Task statement> When you reach the line with "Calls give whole" in the data below, begin printing lines exactly, and stop once the line with "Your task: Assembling" has been printed.

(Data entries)
= = = =

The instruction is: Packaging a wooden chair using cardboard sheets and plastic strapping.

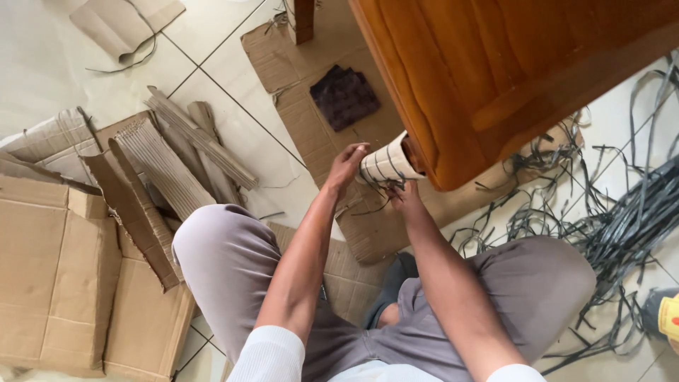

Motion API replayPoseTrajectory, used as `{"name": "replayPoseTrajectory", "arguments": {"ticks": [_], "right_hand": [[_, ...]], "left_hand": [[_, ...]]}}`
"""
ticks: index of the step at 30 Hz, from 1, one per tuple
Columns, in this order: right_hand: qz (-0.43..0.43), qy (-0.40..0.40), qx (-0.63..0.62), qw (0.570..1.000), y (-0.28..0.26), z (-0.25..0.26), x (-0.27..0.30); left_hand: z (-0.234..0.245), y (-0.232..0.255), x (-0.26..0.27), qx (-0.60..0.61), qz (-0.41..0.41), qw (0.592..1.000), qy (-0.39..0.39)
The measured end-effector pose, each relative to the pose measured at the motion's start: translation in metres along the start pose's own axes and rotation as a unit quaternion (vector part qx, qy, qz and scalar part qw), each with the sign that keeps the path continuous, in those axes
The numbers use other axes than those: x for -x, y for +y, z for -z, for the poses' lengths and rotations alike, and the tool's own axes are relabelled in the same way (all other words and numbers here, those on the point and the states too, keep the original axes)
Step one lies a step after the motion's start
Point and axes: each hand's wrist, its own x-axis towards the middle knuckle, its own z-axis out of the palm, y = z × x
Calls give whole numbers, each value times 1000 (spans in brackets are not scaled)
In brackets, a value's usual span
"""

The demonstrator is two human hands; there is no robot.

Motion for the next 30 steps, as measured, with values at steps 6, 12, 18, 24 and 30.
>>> {"name": "replayPoseTrajectory", "arguments": {"ticks": [6,12,18,24,30], "right_hand": [[22,-28,13,999,-10,-17,0],[49,-54,18,997,1,-5,-15],[82,-78,20,993,73,110,-114],[-53,15,-118,992,93,138,-112],[3,128,167,978,14,-19,48]], "left_hand": [[4,-27,-18,-13,-4,999,-46],[2,3,1,-205,-33,972,112],[22,-14,22,-338,-111,903,240],[16,-1,55,-376,-18,887,269],[13,-10,75,-415,3,860,298]]}}
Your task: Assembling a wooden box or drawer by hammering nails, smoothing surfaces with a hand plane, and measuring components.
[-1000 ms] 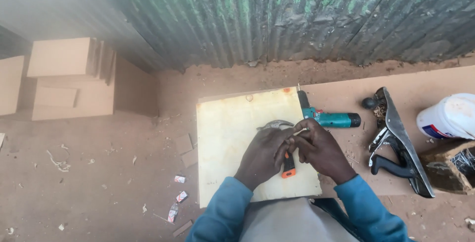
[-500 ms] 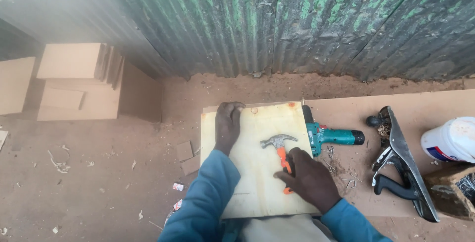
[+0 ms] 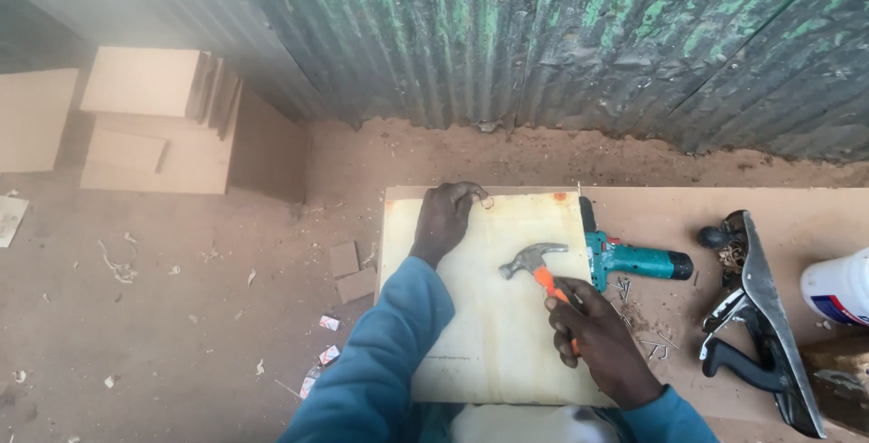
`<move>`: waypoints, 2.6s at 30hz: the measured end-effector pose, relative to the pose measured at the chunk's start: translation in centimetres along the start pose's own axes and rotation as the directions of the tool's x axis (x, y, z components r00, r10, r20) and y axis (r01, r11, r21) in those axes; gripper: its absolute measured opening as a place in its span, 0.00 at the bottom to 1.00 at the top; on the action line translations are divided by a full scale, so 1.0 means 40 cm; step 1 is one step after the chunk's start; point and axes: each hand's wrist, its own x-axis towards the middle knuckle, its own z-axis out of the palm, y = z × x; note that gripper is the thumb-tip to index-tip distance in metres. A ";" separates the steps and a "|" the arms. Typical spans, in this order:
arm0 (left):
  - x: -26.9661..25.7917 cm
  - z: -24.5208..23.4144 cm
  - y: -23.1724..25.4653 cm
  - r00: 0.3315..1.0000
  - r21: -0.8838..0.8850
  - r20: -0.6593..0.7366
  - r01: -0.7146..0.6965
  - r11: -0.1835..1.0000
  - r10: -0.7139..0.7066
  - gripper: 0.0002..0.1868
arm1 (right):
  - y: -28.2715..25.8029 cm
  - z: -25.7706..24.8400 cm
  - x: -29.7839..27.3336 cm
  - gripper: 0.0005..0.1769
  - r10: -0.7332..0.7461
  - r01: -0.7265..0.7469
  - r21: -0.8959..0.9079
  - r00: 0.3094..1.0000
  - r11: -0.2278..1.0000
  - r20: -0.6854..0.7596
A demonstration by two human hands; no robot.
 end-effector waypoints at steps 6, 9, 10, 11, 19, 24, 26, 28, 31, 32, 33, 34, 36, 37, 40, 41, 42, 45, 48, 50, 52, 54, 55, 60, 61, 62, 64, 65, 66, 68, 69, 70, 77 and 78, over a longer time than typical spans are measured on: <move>-0.010 -0.011 0.021 0.998 -0.025 0.030 0.051 0.998 -0.050 0.16 | -0.059 0.037 0.003 0.35 -0.384 0.384 -0.263 0.922 0.885 0.052; -0.006 -0.012 0.028 0.999 -0.035 0.026 0.038 0.999 -0.037 0.13 | -0.088 0.050 0.008 0.31 -0.636 0.606 -0.387 0.769 0.694 0.062; 0.006 -0.014 0.035 0.999 -0.035 0.024 0.036 0.999 -0.035 0.13 | -0.100 0.060 0.009 0.31 -0.638 0.608 -0.387 0.767 0.693 0.063; 0.015 -0.016 0.041 0.979 0.039 0.104 0.174 0.984 -0.177 0.11 | -0.110 0.068 0.011 0.29 -0.805 0.762 -0.415 0.584 0.498 0.105; 0.015 -0.017 0.048 0.950 0.111 0.142 0.263 0.958 -0.277 0.10 | -0.063 0.096 0.137 0.26 -0.787 0.724 -0.612 0.561 0.317 0.257; 0.013 -0.014 0.042 0.978 0.075 0.130 0.156 0.985 -0.165 0.09 | -0.099 0.092 0.100 0.24 -0.933 0.829 -0.521 0.324 0.201 0.156; 0.005 -0.008 0.049 0.959 0.105 0.155 0.222 0.969 -0.237 0.10 | -0.066 0.082 0.114 0.23 -0.948 0.825 -0.545 0.278 0.152 0.157; 0.025 -0.002 0.011 0.949 0.148 0.159 0.249 0.957 -0.272 0.11 | -0.070 0.088 0.145 0.23 -0.971 0.826 -0.559 0.187 0.071 0.152; -0.005 0.014 -0.055 0.979 0.159 0.110 0.156 0.975 -0.174 0.11 | -0.072 0.093 0.145 0.28 -0.469 0.454 -0.832 0.838 0.319 0.277; -0.021 0.004 -0.043 0.995 0.124 0.068 0.064 0.990 -0.073 0.10 | -0.065 0.091 0.136 0.27 -0.605 0.555 -0.758 0.747 0.342 0.275; 0.002 -0.014 -0.038 0.999 0.101 0.006 -0.049 0.994 0.048 0.11 | -0.080 0.095 0.153 0.27 -0.743 0.666 -0.672 0.620 0.326 0.254; 0.038 -0.023 -0.026 0.998 0.109 -0.009 -0.065 0.992 0.066 0.11 | -0.092 0.098 0.178 0.27 -0.757 0.678 -0.667 0.600 0.310 0.258; 0.011 -0.006 0.007 0.987 0.149 0.062 -0.158 0.976 0.150 0.07 | -0.054 0.082 0.169 0.23 -0.933 0.728 -0.685 0.271 0.039 0.236; 0.000 -0.022 0.055 0.989 0.142 0.063 -0.139 0.980 0.132 0.07 | -0.054 0.085 0.151 0.23 -0.926 0.727 -0.686 0.289 0.046 0.244; 0.017 -0.084 0.148 0.950 0.209 0.207 0.188 0.960 -0.232 0.15 | -0.101 0.114 0.140 0.21 -0.937 0.805 -0.590 0.254 0.067 0.240; 0.010 -0.079 0.151 0.950 0.241 0.224 0.163 0.957 -0.218 0.16 | -0.116 0.113 0.136 0.24 -0.754 0.684 -0.678 0.588 0.270 0.293; 0.004 -0.072 0.153 0.949 0.273 0.241 0.137 0.952 -0.206 0.17 | -0.132 0.112 0.135 0.27 -0.462 0.490 -0.771 0.839 0.408 0.288; -0.002 -0.054 0.127 0.958 0.290 0.234 0.095 0.952 -0.166 0.16 | -0.111 0.099 0.107 0.24 -0.753 0.689 -0.645 0.605 0.332 0.259; 0.008 -0.080 0.159 0.954 0.369 0.218 0.114 0.922 -0.205 0.16 | -0.108 0.111 0.106 0.21 -0.893 0.799 -0.578 0.371 0.166 0.257; -0.001 -0.048 0.104 0.968 0.373 0.210 0.051 0.927 -0.138 0.18 | -0.108 0.112 0.139 0.24 -0.691 0.651 -0.679 0.662 0.339 0.290; 0.001 -0.047 0.103 0.975 0.367 0.213 -0.027 0.930 -0.056 0.19 | -0.081 0.092 0.186 0.27 -0.410 0.436 -0.785 0.875 0.441 0.255; 0.006 -0.056 0.128 0.962 0.334 0.221 0.081 0.939 -0.161 0.21 | -0.010 0.044 0.278 0.26 -0.707 0.583 -0.771 0.657 0.256 0.262; 0.012 -0.063 0.120 0.962 0.336 0.223 0.077 0.939 -0.159 0.21 | -0.032 0.065 0.242 0.26 -0.710 0.583 -0.770 0.655 0.258 0.259; 0.012 -0.043 0.092 0.955 0.380 0.260 0.034 0.924 -0.142 0.19 | -0.122 0.100 0.162 0.25 -0.472 0.509 -0.766 0.826 0.394 0.306; 0.010 -0.040 0.098 0.957 0.381 0.259 0.024 0.924 -0.132 0.19 | -0.111 0.092 0.161 0.25 -0.482 0.511 -0.765 0.822 0.391 0.303; 0.010 -0.037 0.104 0.960 0.383 0.246 0.028 0.923 -0.132 0.20 | -0.100 0.085 0.161 0.24 -0.646 0.621 -0.706 0.701 0.341 0.304; 0.016 -0.049 0.090 0.962 0.391 0.239 0.031 0.920 -0.134 0.21 | -0.091 0.095 0.177 0.24 -0.784 0.716 -0.642 0.553 0.275 0.281; 0.013 -0.042 0.074 0.963 0.392 0.237 0.023 0.920 -0.125 0.21 | -0.085 0.093 0.192 0.23 -0.634 0.596 -0.744 0.709 0.303 0.309; 0.008 -0.032 0.059 0.965 0.393 0.236 0.015 0.920 -0.116 0.20 | -0.077 0.088 0.207 0.23 -0.457 0.464 -0.835 0.837 0.297 0.302; -0.015 -0.005 0.034 0.973 0.344 0.213 0.011 0.939 -0.089 0.20 | -0.089 0.088 0.159 0.23 -0.500 0.489 -0.830 0.807 0.268 0.314; -0.003 -0.008 0.019 0.982 0.300 0.183 -0.012 0.954 -0.045 0.20 | -0.108 0.100 0.143 0.23 -0.559 0.518 -0.823 0.764 0.232 0.323; 0.026 -0.020 0.009 0.983 0.306 0.184 -0.032 0.951 -0.026 0.20 | -0.096 0.104 0.184 0.23 -0.576 0.520 -0.822 0.755 0.233 0.314; 0.022 -0.039 0.070 0.984 0.350 0.178 -0.072 0.934 0.009 0.23 | -0.101 0.084 0.169 0.24 -0.505 0.466 -0.788 0.831 0.403 0.233; 0.012 -0.041 0.096 0.962 0.395 0.238 0.029 0.918 -0.133 0.24 | -0.104 0.088 0.126 0.25 -0.569 0.517 -0.707 0.798 0.482 0.196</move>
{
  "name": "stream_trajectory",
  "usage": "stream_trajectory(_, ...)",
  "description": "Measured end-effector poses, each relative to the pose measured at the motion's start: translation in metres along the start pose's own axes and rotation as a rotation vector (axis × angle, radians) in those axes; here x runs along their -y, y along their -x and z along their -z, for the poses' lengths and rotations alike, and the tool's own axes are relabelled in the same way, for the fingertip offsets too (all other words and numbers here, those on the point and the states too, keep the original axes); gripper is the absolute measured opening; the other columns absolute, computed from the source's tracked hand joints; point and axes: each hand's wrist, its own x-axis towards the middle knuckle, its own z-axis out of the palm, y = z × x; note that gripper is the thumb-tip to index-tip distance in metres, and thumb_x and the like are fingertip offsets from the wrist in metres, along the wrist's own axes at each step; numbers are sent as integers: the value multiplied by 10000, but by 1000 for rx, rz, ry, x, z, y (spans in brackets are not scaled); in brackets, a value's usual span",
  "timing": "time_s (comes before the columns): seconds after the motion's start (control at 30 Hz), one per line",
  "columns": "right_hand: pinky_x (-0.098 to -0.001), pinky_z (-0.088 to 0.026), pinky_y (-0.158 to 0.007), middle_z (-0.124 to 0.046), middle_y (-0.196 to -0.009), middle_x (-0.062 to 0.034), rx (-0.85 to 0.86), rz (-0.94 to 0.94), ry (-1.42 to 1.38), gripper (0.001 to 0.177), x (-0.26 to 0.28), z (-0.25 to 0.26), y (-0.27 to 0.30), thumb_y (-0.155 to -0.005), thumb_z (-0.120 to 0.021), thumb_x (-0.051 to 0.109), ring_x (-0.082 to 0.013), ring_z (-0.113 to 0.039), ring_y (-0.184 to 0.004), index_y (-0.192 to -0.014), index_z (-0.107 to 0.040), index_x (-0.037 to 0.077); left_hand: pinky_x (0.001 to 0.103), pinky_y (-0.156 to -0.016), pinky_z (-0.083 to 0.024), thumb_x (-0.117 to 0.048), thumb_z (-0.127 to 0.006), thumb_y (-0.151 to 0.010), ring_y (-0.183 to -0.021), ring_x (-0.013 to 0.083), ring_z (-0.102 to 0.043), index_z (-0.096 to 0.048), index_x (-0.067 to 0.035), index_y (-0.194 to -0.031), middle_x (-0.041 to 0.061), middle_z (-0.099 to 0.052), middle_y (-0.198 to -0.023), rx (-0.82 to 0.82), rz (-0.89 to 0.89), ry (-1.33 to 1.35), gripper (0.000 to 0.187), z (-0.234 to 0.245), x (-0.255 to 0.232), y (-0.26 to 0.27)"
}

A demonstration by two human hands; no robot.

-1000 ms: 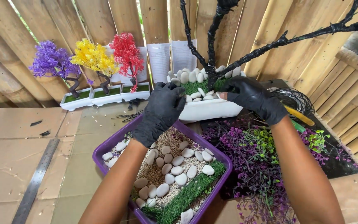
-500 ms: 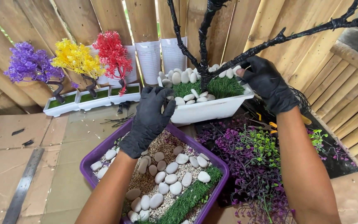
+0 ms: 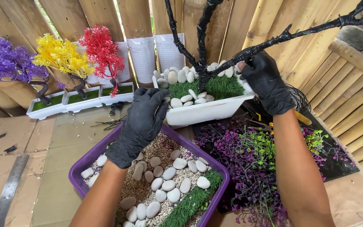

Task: The person arranges white stones and green moss around the base of a black artificial tree in a white rectangular pot. They pick up stones from a purple tray filled with pebbles and carefully place them into the pot to create a decorative pattern.

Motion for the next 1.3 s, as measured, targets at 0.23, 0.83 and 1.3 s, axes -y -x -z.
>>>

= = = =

Answer>
Calls give whole numbers, each value times 1000 (spans in brackets are not scaled)
In brackets, a value's usual span
"""

The demonstrator is two human hands; there is no robot.

Motion for the next 30 steps, as measured, with values at steps 6, 12, 18, 24 and 30.
>>> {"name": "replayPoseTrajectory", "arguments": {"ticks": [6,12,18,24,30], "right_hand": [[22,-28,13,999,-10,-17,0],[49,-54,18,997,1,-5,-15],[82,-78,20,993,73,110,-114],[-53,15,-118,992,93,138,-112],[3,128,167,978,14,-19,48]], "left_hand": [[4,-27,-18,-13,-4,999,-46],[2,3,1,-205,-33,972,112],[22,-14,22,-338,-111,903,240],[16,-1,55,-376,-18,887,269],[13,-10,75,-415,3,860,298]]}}
Your task: Assembling a wooden box or drawer by hammering nails, smoothing surfaces with a hand plane, and measuring components.

This output is complete as it stands.